2018 results announced on 21 Feb were in line.
- Excluding the one-off items, SINGAPORE TECH ENGINEERING LTD (SGX:S63, ST Engineering)'s 2018 profit of SGD527m was in line with our (SGD531m) and consensus (SGD542m) estimates.
- Weak PBT growth from Aerospace was offset by strong contribution from Electronics and a turnaround to profitability by Marine. Land Systems registered a y-o-y decline in PBT. Recurring NPM improved to 7.9% in 2018 from 7.4% in 2017.
Strong orderbook and revenue visibility.
- ST Engineering reported an outstanding orderbook of SGD13.2bn, for which SGD4.9bn will be delivered in 2019. The orderbook provides revenue visibility for two years. Including the Marine order wins announced in 3Q18 and 4Q18, ST Engineering reported order wins worth SGD5.2bn in 2018, of which Aerospace and Electronics accounted for SGD2bn and SGD2.2bn.

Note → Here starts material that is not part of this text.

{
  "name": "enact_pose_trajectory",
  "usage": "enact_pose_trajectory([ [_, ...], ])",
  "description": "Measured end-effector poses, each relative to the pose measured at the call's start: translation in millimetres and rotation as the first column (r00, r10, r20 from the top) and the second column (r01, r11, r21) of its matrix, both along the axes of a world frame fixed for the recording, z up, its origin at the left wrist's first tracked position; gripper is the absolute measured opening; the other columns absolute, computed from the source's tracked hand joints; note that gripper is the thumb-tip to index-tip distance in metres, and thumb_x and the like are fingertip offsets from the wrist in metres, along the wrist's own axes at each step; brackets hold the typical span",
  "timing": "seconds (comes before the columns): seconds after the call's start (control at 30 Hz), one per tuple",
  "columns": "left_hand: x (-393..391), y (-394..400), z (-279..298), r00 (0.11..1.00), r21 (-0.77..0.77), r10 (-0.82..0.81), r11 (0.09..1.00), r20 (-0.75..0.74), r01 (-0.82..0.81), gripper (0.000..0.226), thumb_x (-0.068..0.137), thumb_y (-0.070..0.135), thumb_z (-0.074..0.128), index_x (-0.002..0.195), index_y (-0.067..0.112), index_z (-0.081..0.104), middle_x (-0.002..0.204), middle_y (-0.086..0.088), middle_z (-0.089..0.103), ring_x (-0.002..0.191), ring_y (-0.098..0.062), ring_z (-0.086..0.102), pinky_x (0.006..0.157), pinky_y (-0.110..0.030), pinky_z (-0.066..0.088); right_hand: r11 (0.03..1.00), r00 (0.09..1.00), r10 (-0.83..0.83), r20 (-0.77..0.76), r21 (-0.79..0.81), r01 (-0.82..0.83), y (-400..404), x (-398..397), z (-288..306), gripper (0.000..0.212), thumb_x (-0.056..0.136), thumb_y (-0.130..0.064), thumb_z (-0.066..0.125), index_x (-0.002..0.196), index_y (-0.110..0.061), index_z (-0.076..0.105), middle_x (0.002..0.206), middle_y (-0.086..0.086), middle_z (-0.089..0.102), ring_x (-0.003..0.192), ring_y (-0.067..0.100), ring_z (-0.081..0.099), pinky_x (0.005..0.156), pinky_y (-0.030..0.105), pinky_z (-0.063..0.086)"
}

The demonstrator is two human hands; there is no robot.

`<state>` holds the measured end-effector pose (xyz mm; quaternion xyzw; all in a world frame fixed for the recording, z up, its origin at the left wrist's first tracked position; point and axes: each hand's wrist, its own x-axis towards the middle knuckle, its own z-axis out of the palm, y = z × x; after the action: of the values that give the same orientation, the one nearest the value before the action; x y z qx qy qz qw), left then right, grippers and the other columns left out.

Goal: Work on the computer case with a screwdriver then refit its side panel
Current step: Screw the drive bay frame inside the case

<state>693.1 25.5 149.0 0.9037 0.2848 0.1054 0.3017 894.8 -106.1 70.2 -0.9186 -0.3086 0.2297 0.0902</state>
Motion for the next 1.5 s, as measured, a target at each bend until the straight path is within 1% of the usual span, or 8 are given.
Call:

- Baring the risk of a trade war escalation, ST Engineering remains confident of witnessing a revival in Aerospace order wins in 2019.
Continuing on track for revival in earnings growth.
- We expect the group to deliver c.13% earnings growth in 2019 (consensus: c.16%). Based on our estimates, much of this growth is expected to come from Aerospace and Electronics. However, we believe that improvements in Marine’s profitability will also be a factor in driving 2019 profit growth.
Completion of the MRAS acquisition could be a re-rating catalyst.
- ST Engineering remains confident of completing the acquisition of MRAS by end-1Q19. Based on back-of-the-envelope calculations, the acquisition could lift our earnings estimates 4-5%.
- We have not factored the MRAS acquisition into our estimates yet.
Forecasts and risks.
- We fine-tune our 2019-2020 estimates to account for the lower-than-expected profit contributions from Land Systems’ business in 2018.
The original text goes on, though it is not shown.